- [DIRECTIONS FOR THIS TASK] When a line below contains the word "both", copy that line.

┌──

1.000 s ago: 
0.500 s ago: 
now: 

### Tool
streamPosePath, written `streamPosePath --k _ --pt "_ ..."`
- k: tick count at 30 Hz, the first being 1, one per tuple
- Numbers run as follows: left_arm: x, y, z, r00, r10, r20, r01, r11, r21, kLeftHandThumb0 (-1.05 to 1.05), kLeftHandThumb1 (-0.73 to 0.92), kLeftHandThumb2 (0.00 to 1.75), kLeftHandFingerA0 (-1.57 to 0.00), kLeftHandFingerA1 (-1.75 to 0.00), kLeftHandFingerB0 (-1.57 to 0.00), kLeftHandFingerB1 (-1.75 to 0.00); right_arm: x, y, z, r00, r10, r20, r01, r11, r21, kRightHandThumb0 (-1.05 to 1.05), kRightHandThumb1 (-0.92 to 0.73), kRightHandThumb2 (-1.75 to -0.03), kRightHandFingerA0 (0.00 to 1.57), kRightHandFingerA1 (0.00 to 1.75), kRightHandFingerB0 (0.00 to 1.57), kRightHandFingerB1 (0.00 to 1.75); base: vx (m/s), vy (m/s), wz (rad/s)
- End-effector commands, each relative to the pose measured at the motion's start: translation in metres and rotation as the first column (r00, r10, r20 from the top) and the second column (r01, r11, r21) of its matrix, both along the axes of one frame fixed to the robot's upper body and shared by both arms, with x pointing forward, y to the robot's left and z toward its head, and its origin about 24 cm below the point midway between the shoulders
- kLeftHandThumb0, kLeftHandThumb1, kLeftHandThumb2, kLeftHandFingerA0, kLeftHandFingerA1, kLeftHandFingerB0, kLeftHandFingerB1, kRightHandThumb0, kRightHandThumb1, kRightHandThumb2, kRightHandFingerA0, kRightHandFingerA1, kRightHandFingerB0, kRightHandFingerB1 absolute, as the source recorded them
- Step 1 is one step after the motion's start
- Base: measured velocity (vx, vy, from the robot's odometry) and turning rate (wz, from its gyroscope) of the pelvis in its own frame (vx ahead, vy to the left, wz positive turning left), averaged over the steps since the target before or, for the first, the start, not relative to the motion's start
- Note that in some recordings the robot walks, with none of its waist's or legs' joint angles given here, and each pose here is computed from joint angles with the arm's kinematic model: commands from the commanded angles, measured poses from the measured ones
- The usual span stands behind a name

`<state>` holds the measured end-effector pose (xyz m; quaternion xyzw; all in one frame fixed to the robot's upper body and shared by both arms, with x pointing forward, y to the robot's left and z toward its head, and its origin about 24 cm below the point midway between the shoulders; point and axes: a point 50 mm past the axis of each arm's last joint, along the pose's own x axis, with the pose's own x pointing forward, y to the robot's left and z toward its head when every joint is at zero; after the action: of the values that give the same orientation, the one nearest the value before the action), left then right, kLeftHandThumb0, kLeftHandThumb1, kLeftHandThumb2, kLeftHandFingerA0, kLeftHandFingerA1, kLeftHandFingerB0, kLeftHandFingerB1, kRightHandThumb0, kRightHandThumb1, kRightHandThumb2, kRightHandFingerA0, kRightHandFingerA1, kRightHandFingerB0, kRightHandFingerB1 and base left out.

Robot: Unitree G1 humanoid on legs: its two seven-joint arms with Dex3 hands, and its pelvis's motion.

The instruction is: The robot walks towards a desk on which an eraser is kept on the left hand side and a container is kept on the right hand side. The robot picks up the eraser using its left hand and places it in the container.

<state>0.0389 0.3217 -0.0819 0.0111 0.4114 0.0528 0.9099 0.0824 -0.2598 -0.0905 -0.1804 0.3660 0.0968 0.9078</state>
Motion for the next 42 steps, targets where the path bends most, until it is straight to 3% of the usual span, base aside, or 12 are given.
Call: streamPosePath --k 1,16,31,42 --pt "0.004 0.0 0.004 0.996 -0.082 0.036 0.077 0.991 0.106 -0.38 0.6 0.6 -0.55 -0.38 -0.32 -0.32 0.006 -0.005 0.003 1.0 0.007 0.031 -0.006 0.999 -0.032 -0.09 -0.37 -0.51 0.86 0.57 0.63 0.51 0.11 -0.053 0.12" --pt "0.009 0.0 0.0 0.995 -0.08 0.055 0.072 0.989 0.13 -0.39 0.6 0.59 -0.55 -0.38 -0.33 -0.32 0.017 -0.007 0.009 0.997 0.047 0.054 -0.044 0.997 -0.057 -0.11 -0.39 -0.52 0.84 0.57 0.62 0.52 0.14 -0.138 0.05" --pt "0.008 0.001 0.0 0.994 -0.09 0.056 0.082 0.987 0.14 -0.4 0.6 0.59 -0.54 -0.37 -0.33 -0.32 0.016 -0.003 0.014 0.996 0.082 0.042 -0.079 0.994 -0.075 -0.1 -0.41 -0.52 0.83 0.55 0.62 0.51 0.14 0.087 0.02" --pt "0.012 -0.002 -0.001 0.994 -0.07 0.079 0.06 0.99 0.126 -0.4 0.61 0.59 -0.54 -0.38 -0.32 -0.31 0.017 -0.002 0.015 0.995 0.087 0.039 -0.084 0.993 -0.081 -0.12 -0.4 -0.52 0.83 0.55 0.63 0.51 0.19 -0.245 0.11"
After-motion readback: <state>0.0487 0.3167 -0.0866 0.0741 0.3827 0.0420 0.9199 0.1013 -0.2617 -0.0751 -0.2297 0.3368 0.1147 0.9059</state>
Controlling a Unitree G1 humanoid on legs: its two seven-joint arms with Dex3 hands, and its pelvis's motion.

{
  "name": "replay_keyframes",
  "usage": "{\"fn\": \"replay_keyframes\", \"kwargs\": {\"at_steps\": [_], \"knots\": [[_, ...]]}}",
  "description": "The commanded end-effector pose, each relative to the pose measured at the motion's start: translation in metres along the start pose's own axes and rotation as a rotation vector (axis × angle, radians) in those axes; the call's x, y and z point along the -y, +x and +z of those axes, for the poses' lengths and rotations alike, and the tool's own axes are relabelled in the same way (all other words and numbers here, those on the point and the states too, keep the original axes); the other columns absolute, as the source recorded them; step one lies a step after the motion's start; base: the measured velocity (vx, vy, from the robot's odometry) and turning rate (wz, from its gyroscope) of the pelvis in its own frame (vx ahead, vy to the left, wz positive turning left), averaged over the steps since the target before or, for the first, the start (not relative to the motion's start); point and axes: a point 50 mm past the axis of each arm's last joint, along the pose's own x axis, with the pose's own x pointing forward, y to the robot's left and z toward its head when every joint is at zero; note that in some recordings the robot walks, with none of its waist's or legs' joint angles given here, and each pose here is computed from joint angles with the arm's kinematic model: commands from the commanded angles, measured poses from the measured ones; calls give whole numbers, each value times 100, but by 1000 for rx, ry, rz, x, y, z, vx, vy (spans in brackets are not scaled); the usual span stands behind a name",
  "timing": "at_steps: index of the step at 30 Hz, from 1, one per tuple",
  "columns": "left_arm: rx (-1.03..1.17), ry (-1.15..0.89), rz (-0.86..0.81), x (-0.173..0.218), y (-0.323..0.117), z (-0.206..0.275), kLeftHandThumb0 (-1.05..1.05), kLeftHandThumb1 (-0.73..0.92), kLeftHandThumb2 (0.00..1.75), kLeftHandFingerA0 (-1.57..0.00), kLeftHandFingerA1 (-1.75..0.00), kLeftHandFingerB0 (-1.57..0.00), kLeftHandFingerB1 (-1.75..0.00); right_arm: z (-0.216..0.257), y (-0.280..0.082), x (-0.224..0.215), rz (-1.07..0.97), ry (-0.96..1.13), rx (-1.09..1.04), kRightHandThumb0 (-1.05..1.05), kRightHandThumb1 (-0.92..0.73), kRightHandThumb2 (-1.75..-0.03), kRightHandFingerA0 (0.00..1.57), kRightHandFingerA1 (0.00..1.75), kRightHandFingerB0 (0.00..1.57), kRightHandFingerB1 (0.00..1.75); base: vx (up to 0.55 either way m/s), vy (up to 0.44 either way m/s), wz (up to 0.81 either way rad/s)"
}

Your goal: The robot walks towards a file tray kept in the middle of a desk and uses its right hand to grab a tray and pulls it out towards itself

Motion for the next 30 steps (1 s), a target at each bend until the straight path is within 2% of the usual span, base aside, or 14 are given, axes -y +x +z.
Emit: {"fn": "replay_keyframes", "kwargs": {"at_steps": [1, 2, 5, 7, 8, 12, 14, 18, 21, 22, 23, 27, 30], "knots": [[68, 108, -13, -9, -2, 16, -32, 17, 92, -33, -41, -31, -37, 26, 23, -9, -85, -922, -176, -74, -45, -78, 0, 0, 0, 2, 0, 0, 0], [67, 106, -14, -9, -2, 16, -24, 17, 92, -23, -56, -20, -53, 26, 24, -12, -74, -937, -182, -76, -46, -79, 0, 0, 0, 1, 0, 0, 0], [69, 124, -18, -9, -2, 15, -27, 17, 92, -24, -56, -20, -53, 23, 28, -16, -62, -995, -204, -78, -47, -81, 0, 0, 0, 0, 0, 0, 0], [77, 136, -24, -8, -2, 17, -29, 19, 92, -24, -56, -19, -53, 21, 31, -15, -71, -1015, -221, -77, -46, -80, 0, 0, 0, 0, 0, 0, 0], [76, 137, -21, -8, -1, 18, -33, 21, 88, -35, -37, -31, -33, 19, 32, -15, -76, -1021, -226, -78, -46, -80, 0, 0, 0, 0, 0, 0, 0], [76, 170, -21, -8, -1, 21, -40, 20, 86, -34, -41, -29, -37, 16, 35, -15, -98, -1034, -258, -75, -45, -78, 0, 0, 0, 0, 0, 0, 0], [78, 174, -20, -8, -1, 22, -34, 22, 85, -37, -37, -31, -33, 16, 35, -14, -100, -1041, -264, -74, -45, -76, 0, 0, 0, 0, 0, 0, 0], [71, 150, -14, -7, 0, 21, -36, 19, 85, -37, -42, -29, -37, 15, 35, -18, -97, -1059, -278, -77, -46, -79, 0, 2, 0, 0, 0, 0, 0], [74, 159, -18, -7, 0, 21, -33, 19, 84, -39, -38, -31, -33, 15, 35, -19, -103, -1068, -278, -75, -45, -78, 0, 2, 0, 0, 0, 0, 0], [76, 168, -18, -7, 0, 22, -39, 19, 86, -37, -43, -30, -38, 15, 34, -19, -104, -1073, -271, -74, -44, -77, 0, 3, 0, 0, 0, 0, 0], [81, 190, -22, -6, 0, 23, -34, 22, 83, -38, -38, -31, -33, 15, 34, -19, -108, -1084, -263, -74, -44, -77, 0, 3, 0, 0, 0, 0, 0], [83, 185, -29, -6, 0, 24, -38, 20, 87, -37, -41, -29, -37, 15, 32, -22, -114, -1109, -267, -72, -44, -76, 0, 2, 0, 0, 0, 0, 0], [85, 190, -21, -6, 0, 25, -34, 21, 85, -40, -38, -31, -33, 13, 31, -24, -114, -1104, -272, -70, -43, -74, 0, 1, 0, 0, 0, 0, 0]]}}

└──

- [RESPONSE BOX]
- End-effector commands, each relative to the pose measured at the motion's start: translation in metres and rotation as the first column (r00, r10, r20 from the top) and the second column (r01, r11, r21) of its matrix, both along the axes of one frame fixed to the robot's upper body and shared by both arms, with x pointing forward, y to the robot's left and z toward its head, and its origin about 24 cm below the point midway between the shoulders
`<state>` holds the measured end-effector pose (xyz m; quaternion xyzw; all in one frame fixed to the robot's upper body and shared by both arms, with x pointing forward, y to the robot's left and z toward its head, and its origin about 24 cm below the point midway between the shoulders; point and axes: a point 50 mm past the axis of each arm's last joint, along the pose's own x axis, with the pose's own x pointing forward, y to the robot's left and z toward its head when every joint is at zero; after the action: of the values that give the same orientation, the one nearest the value before the action), left then right, kLeftHandThumb0, kLeftHandThumb1, kLeftHandThumb2, kLeftHandFingerA0, kLeftHandFingerA1, kLeftHandFingerB0, kLeftHandFingerB1, kRightHandThumb0, kRightHandThumb1, kRightHandThumb2, kRightHandFingerA0, kRightHandFingerA1, kRightHandFingerB0, kRightHandFingerB1 and base left out.

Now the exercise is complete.